Selon vous, quels sont les plus grands défis que vous rencontrerez au cours de vos recherches ?

Je pense que le plus grand défi ne concernera pas le travail sur le terrain, mais le résultat du projet—l’ouvrage de référence. Cette approche a des détracteurs, je le sais d’après mon expérience en tant qu'activiste et avocate. Il y a des musulmans qui vont dénoncer cette approche comme étant anti-Islamique, simplement parce que j'aurai choisi les droits de l'Homme comme base d'engagement. J'ai travaillé avec des musulmans dans un cadre religieux qui n’opère qu’au sein des sources secrètes de la Syariah (le droit islamique). J'ai trouvé cette approche assez exclusiviste et même si je ne nie pas son importance, je pense qu’il est absolument nécessaire d’inclure des communautés de foi, de persuasions et de croyances différentes, dans le contexte d'une société multiculturelle comme la Malaisie et Singapour. Je ne veux pas que mon projet soit exclusiviste. J'espère développer une approche qui soutiendra à la fois les droits de l'Homme et le droit islamique, ainsi que les notions de justice qui existent dans les communautés où je travaillerai en essayant d'aider à la résolution des contestations, ou au-moins de développer un cadre qui permette de traiter ou de mieux comprendre ces contestations.

Au cours de vos recherches, comment vos idées ou votre modèle d'étude ont-ils évolué ?

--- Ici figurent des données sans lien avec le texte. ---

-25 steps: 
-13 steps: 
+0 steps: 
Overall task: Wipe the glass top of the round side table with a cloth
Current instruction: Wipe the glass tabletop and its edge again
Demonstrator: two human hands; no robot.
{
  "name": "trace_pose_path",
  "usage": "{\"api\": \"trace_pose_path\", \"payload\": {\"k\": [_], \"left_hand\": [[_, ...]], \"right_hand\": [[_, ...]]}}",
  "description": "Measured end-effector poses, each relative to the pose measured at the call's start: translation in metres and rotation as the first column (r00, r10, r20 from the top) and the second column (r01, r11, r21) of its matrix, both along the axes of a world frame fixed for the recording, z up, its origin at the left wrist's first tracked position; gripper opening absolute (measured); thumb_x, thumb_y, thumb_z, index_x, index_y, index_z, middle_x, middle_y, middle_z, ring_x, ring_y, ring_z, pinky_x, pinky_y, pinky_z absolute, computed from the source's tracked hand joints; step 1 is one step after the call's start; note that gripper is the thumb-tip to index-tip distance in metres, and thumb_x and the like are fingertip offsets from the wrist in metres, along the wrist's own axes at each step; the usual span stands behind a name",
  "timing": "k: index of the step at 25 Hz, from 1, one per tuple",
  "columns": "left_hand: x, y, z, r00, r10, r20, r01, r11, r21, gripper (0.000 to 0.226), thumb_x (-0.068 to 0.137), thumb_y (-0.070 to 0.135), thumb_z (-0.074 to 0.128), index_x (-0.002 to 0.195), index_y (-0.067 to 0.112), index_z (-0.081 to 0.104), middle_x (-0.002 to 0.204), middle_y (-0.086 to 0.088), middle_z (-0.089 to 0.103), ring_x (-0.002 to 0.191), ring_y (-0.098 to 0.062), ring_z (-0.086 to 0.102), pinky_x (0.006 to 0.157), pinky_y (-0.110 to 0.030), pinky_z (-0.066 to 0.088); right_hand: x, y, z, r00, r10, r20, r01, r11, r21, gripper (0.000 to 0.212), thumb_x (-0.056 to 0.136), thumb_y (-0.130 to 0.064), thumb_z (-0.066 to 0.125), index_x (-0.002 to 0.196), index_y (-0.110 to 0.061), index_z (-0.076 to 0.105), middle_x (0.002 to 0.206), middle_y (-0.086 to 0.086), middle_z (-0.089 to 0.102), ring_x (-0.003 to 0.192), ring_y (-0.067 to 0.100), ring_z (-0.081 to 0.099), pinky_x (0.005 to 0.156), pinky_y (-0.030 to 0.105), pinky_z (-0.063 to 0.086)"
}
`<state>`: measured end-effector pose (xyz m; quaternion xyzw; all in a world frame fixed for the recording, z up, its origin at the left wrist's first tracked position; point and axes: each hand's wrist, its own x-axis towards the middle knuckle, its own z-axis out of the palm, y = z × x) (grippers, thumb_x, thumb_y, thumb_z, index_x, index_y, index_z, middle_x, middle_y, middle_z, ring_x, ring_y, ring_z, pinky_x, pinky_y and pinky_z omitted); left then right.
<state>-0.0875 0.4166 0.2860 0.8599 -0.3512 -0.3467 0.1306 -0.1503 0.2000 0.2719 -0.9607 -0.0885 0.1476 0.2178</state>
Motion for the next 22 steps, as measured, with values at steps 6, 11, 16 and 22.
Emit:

Je fais de l’activisme avec les organisations de défense des droits de la femme depuis 1985 en Malaisie. Je travaille sur les droits de la femme et l'Islam depuis 1992, et je travaille activement sur la question des droits de l’Homme, tant au niveau régional que global, depuis 1992 également. J'ai fait pression pour des réforme juridiques et politiques, pour l'éducation du peuple en matière de droits de l'Homme, pour une alphabétisation juridique, et j’ai rédigé des lois pour les groupes de défense des droits de l’Homme. La nature de ces activités est trop générale. Il est vrai que ces expériences ont influencé la direction de mes recherches actuelles : il me semble qu’une approche plus centrée et spécifique qui s'adresserait aux avocats et au système judiciaire serait l’un des meilleurs moyens pour influencer l'ensemble.

Quels sont vos projets futurs concernant cette étude ou votre travail dans le domaine des droits de l'Homme ?

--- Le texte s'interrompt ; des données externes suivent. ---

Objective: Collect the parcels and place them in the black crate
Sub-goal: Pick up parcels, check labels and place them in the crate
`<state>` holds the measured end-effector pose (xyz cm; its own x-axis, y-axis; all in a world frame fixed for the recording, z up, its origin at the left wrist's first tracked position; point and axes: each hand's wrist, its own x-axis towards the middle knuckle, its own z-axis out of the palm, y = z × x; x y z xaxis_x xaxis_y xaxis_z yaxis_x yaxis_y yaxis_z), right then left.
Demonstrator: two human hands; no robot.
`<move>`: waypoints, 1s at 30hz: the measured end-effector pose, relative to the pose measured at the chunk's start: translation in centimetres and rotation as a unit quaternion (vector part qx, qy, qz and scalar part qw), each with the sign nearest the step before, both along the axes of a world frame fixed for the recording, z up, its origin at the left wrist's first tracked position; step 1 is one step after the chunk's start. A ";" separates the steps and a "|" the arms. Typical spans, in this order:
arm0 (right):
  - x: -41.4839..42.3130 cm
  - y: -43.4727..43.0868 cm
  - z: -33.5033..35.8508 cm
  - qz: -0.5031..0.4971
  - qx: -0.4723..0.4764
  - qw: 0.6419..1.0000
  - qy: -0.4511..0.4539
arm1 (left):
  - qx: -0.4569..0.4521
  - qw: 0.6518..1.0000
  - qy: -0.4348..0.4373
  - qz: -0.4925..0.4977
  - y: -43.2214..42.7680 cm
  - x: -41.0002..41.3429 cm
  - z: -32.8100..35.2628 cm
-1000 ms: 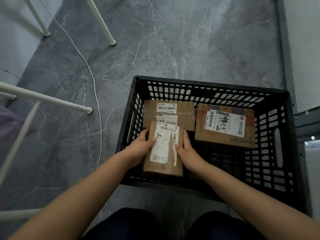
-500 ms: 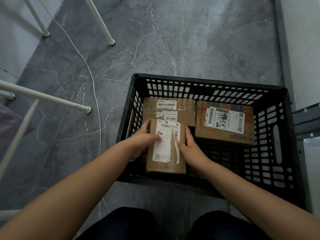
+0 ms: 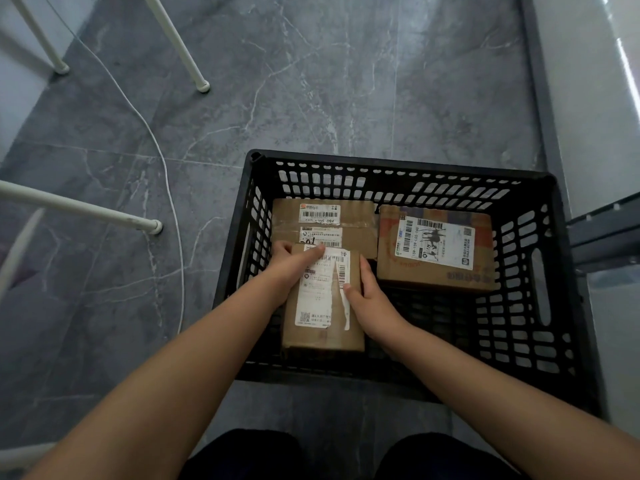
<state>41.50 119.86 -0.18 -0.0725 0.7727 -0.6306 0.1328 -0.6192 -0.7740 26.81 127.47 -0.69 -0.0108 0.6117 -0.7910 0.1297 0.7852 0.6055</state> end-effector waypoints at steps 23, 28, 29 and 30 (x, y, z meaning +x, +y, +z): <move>0.8 -1.2 -2.2 0.036 -0.156 0.986 0.042 | -0.053 0.970 0.033 -0.234 -3.7 -2.6 0.8; 0.2 -1.1 -3.7 0.066 -0.152 0.986 0.005 | -0.062 0.970 0.072 -0.223 -3.6 -2.5 0.1; 0.0 -0.9 -3.8 0.073 -0.159 0.985 0.001 | -0.075 0.970 0.081 -0.216 -3.5 -2.6 0.1; -0.3 -0.6 -3.9 0.083 -0.167 0.982 -0.002 | -0.087 0.970 0.091 -0.209 -3.4 -2.6 0.1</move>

J'aimerais développer des programmes de formation sur l'approche que j'espère élaborer dans le cadre du programme d’Emory, avec un accent sur les droits de la femme et l'épistémologie vis-à-vis des sources du droit islamique.

Quels sont les résultats spécifiques auxquels vous vous attendez à la fin de votre étude ?

J'espère que mon travail pourra contribuer à détruire les mythes qui entourent le droit islamique que l’on considère « incapable de justice » dans nos tribunaux. J'espère qu'il aidera à dissiper l'ambivalence des Malaisiens dans leur ensemble—et pas seulement les musulmans—quand ils ont à faire aux lois de notre système juridique.

Comment votre modèle conceptuel et vos recherches sur le terrain pourraient-ils être mis en œuvre et reçus dans des communautés et des contextes divers, ainsi que dans votre pays natal ?

J'espère présenter ces idées dans des conférences devant l’ordre des avocats et peut-être dans des facultés de droit, et j’aimerais développer des modules de formation pour les avocats et les groupes de défense des droits de l'Homme.